**EXERCISE AIM**. Lines holding the string "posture" are the ones to copy; find them all in the data.

**RECORDS TO PROCESS**.
* * *
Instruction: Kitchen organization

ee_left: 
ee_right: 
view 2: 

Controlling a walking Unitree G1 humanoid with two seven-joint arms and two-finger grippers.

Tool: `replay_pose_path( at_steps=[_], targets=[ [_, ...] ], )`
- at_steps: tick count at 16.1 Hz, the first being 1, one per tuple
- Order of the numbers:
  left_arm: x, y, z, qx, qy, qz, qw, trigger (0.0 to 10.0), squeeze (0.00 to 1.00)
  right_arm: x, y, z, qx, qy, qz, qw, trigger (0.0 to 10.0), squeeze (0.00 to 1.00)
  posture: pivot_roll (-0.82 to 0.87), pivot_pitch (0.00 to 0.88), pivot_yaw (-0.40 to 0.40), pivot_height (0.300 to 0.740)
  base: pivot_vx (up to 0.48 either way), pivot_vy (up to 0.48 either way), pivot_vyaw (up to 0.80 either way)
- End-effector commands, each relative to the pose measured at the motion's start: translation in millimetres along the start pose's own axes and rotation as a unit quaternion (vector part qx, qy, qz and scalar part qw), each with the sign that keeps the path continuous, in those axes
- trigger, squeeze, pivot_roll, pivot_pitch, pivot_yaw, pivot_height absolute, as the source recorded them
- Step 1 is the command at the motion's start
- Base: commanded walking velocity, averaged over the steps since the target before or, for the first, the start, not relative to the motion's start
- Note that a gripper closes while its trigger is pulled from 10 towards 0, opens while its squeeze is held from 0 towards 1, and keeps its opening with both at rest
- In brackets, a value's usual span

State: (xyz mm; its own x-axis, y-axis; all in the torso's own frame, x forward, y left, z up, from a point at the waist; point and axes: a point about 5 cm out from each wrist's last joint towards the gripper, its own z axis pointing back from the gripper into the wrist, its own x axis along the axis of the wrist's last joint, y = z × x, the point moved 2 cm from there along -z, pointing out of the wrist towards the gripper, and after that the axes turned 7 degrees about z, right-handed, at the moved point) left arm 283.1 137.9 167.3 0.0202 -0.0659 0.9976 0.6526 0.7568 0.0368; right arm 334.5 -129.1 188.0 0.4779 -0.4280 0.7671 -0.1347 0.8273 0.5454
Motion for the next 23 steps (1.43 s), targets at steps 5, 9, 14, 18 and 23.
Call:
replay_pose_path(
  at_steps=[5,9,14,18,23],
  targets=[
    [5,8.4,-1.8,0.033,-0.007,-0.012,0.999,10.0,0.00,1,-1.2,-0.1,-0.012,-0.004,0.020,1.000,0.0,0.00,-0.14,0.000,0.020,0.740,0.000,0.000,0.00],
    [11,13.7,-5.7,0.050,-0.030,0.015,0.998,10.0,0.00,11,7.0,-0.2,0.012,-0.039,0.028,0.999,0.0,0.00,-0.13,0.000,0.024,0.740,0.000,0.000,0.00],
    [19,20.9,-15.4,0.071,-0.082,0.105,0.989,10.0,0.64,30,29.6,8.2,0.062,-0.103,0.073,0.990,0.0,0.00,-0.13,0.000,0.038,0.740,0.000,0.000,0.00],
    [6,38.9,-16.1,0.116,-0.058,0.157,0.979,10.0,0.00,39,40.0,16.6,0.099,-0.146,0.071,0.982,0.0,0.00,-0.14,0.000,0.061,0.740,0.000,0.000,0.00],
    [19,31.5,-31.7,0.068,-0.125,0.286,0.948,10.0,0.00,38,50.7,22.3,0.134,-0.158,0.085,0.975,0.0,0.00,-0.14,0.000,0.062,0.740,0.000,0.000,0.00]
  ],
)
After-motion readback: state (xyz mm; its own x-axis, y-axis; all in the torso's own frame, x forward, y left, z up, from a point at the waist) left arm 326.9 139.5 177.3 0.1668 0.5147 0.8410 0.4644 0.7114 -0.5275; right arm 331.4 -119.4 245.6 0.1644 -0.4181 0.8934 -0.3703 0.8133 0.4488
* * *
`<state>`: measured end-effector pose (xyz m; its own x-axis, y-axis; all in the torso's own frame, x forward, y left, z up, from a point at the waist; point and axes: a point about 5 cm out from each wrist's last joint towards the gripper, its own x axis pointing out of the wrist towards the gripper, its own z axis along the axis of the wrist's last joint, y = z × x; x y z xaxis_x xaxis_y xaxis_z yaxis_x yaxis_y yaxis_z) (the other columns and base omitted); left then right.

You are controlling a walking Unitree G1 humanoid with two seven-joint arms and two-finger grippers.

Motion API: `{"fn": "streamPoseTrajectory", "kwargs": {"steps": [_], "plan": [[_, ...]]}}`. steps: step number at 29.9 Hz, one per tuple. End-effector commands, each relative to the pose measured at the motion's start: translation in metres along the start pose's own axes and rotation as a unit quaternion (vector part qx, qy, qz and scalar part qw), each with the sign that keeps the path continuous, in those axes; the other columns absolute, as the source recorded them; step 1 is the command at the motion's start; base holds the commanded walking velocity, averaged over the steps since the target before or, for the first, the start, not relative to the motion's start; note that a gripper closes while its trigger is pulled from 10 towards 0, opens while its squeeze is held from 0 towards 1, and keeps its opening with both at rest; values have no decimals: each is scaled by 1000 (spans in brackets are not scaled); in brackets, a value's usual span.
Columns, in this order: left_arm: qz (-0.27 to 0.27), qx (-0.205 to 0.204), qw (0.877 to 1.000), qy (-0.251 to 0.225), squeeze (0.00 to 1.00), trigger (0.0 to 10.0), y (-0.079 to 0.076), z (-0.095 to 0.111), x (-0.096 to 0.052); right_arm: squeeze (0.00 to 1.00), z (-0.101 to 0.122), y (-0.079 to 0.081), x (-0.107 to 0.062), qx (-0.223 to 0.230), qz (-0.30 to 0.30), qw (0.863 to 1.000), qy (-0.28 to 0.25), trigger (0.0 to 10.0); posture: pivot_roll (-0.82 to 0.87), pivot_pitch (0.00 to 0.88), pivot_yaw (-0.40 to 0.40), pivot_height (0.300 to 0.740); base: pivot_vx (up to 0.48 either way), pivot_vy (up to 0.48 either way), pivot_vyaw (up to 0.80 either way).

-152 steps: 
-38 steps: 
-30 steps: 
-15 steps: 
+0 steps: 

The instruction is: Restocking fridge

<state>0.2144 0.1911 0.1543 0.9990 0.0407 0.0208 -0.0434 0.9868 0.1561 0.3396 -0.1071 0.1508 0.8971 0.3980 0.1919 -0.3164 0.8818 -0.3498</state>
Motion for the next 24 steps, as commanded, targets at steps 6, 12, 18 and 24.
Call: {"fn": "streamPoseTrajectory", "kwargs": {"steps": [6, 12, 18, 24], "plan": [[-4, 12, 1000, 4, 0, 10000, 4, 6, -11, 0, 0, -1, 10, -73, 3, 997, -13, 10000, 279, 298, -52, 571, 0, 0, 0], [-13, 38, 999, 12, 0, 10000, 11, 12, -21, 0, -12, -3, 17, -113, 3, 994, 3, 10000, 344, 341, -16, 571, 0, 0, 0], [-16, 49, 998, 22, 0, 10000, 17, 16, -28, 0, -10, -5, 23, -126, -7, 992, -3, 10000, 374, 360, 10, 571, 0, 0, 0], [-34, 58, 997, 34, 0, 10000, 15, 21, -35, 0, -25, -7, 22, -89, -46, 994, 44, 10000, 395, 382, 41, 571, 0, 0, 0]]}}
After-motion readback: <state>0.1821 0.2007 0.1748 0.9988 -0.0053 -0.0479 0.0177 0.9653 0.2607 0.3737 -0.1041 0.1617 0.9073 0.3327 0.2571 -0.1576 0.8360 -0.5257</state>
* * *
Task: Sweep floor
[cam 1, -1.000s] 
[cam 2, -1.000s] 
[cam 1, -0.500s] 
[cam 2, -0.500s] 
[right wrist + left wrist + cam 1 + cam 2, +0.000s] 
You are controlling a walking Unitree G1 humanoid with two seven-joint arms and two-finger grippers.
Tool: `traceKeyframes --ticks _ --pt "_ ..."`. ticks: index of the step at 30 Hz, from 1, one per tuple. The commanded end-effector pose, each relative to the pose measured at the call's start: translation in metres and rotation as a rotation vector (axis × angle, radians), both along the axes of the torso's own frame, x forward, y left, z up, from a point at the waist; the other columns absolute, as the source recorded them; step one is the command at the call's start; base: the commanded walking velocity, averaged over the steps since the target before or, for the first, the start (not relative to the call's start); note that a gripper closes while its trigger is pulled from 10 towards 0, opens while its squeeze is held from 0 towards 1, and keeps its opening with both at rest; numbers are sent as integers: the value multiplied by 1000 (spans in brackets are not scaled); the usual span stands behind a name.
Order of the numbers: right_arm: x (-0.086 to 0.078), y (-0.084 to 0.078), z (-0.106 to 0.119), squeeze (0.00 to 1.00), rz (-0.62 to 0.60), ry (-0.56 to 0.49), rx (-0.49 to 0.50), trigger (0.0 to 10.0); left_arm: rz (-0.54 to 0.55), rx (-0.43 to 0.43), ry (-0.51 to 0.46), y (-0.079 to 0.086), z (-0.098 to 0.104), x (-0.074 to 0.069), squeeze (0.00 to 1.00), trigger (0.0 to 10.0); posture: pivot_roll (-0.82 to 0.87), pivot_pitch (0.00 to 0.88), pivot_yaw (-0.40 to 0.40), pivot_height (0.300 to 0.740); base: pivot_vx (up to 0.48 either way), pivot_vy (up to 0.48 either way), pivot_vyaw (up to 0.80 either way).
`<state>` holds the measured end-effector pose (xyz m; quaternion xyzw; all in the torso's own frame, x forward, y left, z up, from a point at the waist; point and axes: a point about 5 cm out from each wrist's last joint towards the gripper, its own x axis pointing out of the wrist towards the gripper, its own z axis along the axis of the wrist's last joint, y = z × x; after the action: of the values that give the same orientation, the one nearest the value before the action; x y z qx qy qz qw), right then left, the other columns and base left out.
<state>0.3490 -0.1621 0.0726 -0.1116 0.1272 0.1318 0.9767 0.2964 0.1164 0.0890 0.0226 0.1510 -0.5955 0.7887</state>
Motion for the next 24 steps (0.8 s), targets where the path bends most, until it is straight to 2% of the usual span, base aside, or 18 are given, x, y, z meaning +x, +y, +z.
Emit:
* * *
**RESULT FOR THIS EXERCISE**.
  posture: pivot_roll (-0.82 to 0.87), pivot_pitch (0.00 to 0.88), pivot_yaw (-0.40 to 0.40), pivot_height (0.300 to 0.740)
Columns, in this order: left_arm: qz (-0.27 to 0.27), qx (-0.205 to 0.204), qw (0.877 to 1.000), qy (-0.251 to 0.225), squeeze (0.00 to 1.00), trigger (0.0 to 10.0), y (-0.079 to 0.076), z (-0.095 to 0.111), x (-0.096 to 0.052); right_arm: squeeze (0.00 to 1.00), z (-0.101 to 0.122), y (-0.079 to 0.081), x (-0.107 to 0.062), qx (-0.223 to 0.230), qz (-0.30 to 0.30), qw (0.863 to 1.000), qy (-0.28 to 0.25), trigger (0.0 to 10.0); posture: pivot_roll (-0.82 to 0.87), pivot_pitch (0.00 to 0.88), pivot_yaw (-0.40 to 0.40), pivot_height (0.300 to 0.740); base: pivot_vx (up to 0.48 either way), pivot_vy (up to 0.48 either way), pivot_vyaw (up to 0.80 either way).
Order of the numbers: right_arm: x (-0.086 to 0.078), y (-0.084 to 0.078), z (-0.106 to 0.119), squeeze (0.00 to 1.00), rz (-0.62 to 0.60), ry (-0.56 to 0.49), rx (-0.49 to 0.50), trigger (0.0 to 10.0); left_arm: rz (-0.54 to 0.55), rx (-0.43 to 0.43), ry (-0.51 to 0.46), y (-0.079 to 0.086), z (-0.098 to 0.104), x (-0.074 to 0.069), squeeze (0.00 to 1.00), trigger (0.0 to 10.0); posture: pivot_roll (-0.82 to 0.87), pivot_pitch (0.00 to 0.88), pivot_yaw (-0.40 to 0.40), pivot_height (0.300 to 0.740); base: pivot_vx (up to 0.48 either way), pivot_vy (up to 0.48 either way), pivot_vyaw (up to 0.80 either way).

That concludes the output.